В призрачном небе горели осветительные бомбы, спускаемые на парашютах.
С одной из сторожевых башен ударила длинная очередь: видимо, у дежурного охранника не выдержали нервы.
Несколько бомб с летящих б сторону Гамбурга самолетов с воем устремились вниз. Одна из них разорвалась на лагерном плацу, другая поодаль, и взрывной волной сорвало двери барака. Люди высыпали наружу. Их встретила беспорядочная стрельба охранников.
— Назад! — истерически вопил Миллер. Стекла его пенсне поблескивали при вспышках огня.
Талызин мгновенно оценил ситуацию. Чутье разведчика подсказало: это случай, который может не повториться. Вскочив в барак, он схватил пакет с одеждой и бросился в сторону ограждений, где еще дымилась бомбовая воронка.

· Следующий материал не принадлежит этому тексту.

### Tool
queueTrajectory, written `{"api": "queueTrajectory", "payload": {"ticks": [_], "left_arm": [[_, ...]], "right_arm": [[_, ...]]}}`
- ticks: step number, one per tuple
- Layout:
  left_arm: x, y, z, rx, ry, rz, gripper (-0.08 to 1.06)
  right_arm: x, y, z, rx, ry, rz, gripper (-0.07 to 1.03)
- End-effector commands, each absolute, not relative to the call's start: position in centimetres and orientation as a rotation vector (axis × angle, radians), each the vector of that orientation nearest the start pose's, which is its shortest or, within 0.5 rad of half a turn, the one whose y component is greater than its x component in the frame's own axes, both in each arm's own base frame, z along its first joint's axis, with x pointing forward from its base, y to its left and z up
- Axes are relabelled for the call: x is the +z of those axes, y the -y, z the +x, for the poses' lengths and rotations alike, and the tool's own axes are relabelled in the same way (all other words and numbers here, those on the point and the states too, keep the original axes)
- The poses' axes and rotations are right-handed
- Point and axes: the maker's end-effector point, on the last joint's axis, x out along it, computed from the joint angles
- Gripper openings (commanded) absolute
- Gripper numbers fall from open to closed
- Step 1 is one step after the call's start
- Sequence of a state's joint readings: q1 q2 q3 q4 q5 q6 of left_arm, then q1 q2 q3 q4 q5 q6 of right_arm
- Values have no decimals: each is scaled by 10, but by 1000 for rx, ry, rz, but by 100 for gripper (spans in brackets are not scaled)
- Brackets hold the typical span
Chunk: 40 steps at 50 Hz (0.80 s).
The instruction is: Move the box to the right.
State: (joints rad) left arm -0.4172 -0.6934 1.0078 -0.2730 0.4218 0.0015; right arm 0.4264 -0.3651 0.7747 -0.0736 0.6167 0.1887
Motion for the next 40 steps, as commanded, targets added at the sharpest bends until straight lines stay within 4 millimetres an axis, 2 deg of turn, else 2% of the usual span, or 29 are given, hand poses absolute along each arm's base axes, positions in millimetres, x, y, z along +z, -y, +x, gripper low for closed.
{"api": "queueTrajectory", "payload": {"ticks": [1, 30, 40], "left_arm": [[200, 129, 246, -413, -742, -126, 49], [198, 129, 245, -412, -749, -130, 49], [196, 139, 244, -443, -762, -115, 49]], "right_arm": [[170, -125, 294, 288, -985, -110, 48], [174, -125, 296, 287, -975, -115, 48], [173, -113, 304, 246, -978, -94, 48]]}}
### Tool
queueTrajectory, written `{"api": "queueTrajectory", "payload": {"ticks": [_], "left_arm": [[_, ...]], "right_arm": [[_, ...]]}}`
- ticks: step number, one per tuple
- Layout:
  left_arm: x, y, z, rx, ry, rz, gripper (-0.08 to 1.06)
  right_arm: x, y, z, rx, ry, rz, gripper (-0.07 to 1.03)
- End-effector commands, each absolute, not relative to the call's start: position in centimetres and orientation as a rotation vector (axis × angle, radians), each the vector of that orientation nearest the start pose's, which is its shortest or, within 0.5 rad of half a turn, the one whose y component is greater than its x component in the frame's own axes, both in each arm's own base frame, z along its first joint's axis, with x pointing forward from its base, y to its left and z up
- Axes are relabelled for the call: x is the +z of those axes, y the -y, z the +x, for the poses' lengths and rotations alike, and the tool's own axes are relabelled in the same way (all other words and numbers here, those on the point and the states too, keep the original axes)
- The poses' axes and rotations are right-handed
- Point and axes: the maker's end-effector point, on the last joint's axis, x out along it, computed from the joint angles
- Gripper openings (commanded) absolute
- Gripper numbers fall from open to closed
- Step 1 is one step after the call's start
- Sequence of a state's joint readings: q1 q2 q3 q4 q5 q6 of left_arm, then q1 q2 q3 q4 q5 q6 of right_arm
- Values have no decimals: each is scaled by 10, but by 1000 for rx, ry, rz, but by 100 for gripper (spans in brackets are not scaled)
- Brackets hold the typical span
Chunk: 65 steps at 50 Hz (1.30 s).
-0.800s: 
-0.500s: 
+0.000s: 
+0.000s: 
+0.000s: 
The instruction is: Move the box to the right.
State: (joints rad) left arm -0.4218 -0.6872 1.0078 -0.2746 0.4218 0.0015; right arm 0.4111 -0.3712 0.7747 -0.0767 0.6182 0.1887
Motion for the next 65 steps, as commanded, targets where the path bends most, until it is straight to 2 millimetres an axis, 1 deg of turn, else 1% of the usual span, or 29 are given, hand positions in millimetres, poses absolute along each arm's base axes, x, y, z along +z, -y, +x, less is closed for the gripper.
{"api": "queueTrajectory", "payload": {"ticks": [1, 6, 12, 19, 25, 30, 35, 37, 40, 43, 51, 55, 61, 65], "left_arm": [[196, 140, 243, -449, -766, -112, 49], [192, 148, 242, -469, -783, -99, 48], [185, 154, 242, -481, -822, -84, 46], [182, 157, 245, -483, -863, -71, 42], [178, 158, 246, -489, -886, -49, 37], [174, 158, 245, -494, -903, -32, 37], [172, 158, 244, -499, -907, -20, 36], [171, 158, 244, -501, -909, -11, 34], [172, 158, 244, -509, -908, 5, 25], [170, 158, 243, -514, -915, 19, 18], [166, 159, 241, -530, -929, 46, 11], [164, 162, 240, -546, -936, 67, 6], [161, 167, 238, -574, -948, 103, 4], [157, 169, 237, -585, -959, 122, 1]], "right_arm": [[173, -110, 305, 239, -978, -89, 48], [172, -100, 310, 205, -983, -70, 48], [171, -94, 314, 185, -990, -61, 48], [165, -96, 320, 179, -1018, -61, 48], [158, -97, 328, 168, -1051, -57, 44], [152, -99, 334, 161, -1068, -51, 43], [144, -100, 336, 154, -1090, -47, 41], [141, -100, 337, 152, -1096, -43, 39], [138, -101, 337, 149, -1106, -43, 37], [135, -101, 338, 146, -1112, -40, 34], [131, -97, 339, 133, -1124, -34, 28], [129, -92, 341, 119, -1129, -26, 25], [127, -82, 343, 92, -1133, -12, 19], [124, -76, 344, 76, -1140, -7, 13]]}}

Высокий охранник с автоматом кинулся ему наперерез, но упал, кем-то сбитый с ног. Сзади слышались выстрелы и крики, но Иван бежал не оглядываясь.
Одна из бомб разворотила ограждение. Талызин бросился в образовавшееся отверстие, колючая проволока больно зацепила плечо, но удара током не последовало, электрическая цепь, видно, разомкнулась.
Когда он пересек небольшое гречишное поле, со стороны лагеря донесся собачий лай.
Переодеваться было некогда. Главное теперь — успеть подальше уйти от лагеря.
Путь преградил ручей талой воды, и Талызин несколько десятков метров пробежал по топкому руслу, затем выбрался из ручья и углубился в кустарник. Голые ветки больно хлестали по лицу, невыносимо болела раненая рука. Путь он выбирал наугад, доверяясь только интуиции.